In a very general way the core idea of liberal commercial societies is individualism. The view that has gained acceptance in the last three hundred years in the West is that society should be thought of as a collection of individuals whose needs and purposes lead them to constitute society, or to continue living in a society, as a way of furthering their individual needs and purposes. This individualism thus presumes that human beings should be understood primarily as individual organisms, who are what they are whether or not they live in some social order. More than that, it presumes that the needs and goals of human individuals—not just survival, but dignity, the active use of faculties, and a measure of security and comfort—are able to be understood in reference to individual men and women, with society but a means to achieve the goals or supply the needs more reliably or more easily.

This view of human beings as individuals “by nature” was advanced as a challenge to the view that rested at the core of classical political science, a mode of thinking which prevailed in the West (where it was invented in ancient Greece) for nearly two thousand years. The modern view can best be understood in comparison to the older view it replaced. The prevailing modern view was not unknown to ancient or classical thinkers, of course, but they rejected it in favor of an understanding more closely connected to their conception of the nature of all things.

The ancient Greek political philosophers taught that man is by nature a political being. By this they meant that human beings are suited naturally—by nature—for life in a particular sort of community, called a polis or city. Any human being not fortunate enough to live in a polis, they said, would not be capable of realizing his full humanity or “humanness.”

They also knew that many, if not most, men and women were cut off from the possibility of being fully human because they lived either outside cities (as nomads or shepherds, condemned to what Marx later disparaged as the “idiocy of rural life”), or in vast empires, far too large to have any taste of genuine political life. The special characteristic of a city or polisis that in a city human beings are able to exercise one of their highest, most human faculties, which the Greeks called logos or reasoned speech. This capacity is involved in all political deliberation, by which human beings exercise choice about how to live and how to constitute social life itself. According to Aristotle, the faculty of logos distinguishes men from all other animals. It is also what makes man the only being who is political by nature.
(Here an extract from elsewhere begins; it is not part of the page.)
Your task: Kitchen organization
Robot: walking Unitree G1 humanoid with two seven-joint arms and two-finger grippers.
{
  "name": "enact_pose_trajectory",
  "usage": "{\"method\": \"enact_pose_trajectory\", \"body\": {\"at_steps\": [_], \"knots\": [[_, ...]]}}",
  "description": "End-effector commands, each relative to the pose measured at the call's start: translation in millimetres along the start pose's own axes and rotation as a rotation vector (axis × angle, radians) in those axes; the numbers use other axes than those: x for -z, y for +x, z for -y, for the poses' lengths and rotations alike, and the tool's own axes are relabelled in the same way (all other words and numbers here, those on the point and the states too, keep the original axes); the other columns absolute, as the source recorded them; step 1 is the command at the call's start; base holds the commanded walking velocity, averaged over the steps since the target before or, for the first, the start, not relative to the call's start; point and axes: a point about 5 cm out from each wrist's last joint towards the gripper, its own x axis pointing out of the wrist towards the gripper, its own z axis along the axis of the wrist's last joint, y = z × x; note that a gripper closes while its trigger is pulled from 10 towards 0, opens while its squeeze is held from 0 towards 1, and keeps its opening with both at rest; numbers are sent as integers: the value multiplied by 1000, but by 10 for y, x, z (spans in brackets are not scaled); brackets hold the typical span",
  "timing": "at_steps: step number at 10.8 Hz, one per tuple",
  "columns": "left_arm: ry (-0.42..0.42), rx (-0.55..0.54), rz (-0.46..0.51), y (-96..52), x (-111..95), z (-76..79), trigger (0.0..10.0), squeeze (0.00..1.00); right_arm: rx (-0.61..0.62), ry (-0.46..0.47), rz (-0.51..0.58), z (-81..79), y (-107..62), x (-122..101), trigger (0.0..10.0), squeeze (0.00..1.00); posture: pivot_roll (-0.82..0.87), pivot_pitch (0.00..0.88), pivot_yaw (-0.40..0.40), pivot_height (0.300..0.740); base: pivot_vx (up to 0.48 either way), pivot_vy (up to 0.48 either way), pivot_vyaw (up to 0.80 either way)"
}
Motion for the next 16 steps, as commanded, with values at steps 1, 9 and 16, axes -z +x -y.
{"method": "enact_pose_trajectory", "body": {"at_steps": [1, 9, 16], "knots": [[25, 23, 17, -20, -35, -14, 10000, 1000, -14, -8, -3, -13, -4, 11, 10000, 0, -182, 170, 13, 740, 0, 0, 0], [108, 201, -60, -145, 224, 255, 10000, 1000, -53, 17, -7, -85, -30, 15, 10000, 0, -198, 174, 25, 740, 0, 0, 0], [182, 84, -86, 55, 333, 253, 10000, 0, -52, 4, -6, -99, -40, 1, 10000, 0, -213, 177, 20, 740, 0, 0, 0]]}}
Any man who lives outside a polis, he taught, must be either a beast or a god—either less than human (because falling short of the true human potential) or more than human (and hence self-sufficient).

The Greeks thought one should conceive the nature of anything by thinking about its perfection or completion, that is, what the thing is able to be in the best or most appropriate circumstances. This is an extraordinarily dynamic way of looking at things: each particular example of a thing (whether a man or an oak tree), since it falls short of perfection, could be said to point beyond itself to what it ought to be. This exciting idea led men to think about what a polis or city ought to be, or what the nature of political life would be in its full perfection. And this is where complexities began to develop. The lofty idea that man is a political being by nature seemed, on reflection, to have troubling consequences in at least two respects.

While rejecting radical individualism and the false good of autonomy for its own sake, a more limited perspective might be that human beings are likeliest to achieve their peak/fullness in relationship with other human beings. This is because relationships and community life are the contexts for virtue and vice, and for cultivating and expressing virtuous ways of living.

Virtue cannot be incarnated in abstract, but only in relation to others. This doesn’t mean that shepherds or hermits or nomads are less likely to be virtuous, for instance, but it does mean that they might suffer in different ways from their physical, intellectual, and emotional remove from other human beings.